指栞(ゆびしおり)

前にも書いたかも知れないけど。

暗さと明るさ。

雁 (新潮文庫)

雁 (新潮文庫)

「雁」はどちらかと言えば軽い文体で書かれていて読みやすい。物語は悲劇と言っていいがあまり悲しくは受け取れない。冒頭「古い話である。」と断ってある通り語り手「僕」が昔のことを回顧して書いているせいもあるが、もともと「僕」はこれを悲劇として書くことを意図していないように思われる。
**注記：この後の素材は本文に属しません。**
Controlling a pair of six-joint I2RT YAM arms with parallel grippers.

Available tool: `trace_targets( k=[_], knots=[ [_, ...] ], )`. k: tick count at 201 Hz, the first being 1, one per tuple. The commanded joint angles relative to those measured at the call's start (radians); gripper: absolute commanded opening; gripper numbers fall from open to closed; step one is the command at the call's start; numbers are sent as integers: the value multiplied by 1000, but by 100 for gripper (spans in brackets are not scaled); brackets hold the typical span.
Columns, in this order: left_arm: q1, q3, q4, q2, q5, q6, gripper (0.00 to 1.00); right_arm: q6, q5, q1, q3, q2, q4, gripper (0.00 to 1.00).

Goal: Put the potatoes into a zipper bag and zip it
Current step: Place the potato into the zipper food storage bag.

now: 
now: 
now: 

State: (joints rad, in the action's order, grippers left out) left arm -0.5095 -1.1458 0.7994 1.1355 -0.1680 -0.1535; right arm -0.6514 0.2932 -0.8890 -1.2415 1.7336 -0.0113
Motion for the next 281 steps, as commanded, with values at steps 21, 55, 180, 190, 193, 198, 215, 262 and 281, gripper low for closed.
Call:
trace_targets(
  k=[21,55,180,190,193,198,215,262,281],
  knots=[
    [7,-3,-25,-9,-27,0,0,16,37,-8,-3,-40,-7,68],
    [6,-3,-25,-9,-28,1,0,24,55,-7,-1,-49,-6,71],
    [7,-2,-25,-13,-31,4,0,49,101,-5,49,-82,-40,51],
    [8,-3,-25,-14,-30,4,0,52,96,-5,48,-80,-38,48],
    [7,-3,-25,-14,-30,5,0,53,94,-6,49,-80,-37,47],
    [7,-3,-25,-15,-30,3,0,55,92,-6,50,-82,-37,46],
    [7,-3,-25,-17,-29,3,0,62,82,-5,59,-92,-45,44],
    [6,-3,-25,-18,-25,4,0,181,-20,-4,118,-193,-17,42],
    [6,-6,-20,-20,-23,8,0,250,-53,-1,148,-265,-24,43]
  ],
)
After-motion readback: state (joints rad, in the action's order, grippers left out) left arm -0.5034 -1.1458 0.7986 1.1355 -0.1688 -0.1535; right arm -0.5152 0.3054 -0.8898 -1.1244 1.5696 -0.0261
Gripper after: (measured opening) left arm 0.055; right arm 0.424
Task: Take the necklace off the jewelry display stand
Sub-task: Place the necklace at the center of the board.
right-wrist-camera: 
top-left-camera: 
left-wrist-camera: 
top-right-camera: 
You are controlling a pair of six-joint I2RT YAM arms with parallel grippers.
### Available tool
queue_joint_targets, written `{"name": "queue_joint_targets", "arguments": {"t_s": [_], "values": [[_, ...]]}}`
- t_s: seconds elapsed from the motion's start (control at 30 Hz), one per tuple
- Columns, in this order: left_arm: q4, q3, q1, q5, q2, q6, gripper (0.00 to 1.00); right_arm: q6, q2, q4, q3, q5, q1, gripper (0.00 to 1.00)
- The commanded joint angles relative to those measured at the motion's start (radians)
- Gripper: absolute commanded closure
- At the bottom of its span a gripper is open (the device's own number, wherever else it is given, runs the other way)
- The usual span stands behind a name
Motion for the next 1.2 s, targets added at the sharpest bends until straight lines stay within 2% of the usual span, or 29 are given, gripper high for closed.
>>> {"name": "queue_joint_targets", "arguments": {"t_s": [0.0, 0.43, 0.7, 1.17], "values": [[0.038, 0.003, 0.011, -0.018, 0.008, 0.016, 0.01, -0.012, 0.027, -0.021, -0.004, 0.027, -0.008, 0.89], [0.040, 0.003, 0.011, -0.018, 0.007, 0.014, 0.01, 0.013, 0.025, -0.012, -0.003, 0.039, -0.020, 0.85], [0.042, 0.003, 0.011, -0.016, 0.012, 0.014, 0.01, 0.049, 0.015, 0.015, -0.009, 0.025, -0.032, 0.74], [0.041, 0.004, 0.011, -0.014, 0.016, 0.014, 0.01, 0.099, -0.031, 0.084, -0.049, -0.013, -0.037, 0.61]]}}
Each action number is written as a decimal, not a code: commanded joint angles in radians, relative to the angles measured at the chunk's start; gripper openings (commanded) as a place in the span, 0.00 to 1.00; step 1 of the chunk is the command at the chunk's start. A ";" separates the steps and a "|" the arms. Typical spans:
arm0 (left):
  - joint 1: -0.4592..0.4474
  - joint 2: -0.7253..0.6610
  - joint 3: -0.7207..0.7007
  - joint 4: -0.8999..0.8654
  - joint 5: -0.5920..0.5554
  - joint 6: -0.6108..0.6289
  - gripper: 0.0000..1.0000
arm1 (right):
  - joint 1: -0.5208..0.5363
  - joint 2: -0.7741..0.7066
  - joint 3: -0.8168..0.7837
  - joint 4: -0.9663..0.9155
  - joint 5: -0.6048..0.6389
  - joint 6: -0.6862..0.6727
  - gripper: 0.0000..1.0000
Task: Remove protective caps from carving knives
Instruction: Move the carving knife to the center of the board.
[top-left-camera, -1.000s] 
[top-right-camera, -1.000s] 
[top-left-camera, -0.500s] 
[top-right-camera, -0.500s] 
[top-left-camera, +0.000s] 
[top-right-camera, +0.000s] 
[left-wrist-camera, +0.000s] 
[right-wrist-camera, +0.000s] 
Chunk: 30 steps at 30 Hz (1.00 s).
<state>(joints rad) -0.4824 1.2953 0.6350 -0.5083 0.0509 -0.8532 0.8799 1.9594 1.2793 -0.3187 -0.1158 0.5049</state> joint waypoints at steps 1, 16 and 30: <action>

個人的にはタイトルからすごく深刻な話を想像していたが、物語の展開の仕方から言っても語り口から言ってもそういう作品ではなかった。
もうひとつ軽く明るい印象を与えるのが作中に描かれた時代と言うか世相と言うかそういうものの雰囲気だ。確かに女性には今よりずっと圧力がかけられている。特に夫が妾を囲った場合の妻の立場や、当の囲われた妾の立場など、現代ならはるかにたくさんの戦う手段があるはずなのにまったく救いの無いように描かれていて、それは明治という時代の暗さを浮かび上がらせているように思われる。でも一方で現代ではなりわいとしてはとても成り立って行きそうもない仕事で生活している人たちが描かれていて、そのゆるさみたいなものが個人的には時代のほのぼのとした明るさのように感じられる。鴎外が住んでいた頃の観潮楼を想像したときひとりでに感じられたのもその明るさで、それが作品の中に描かれているのを読みたかった。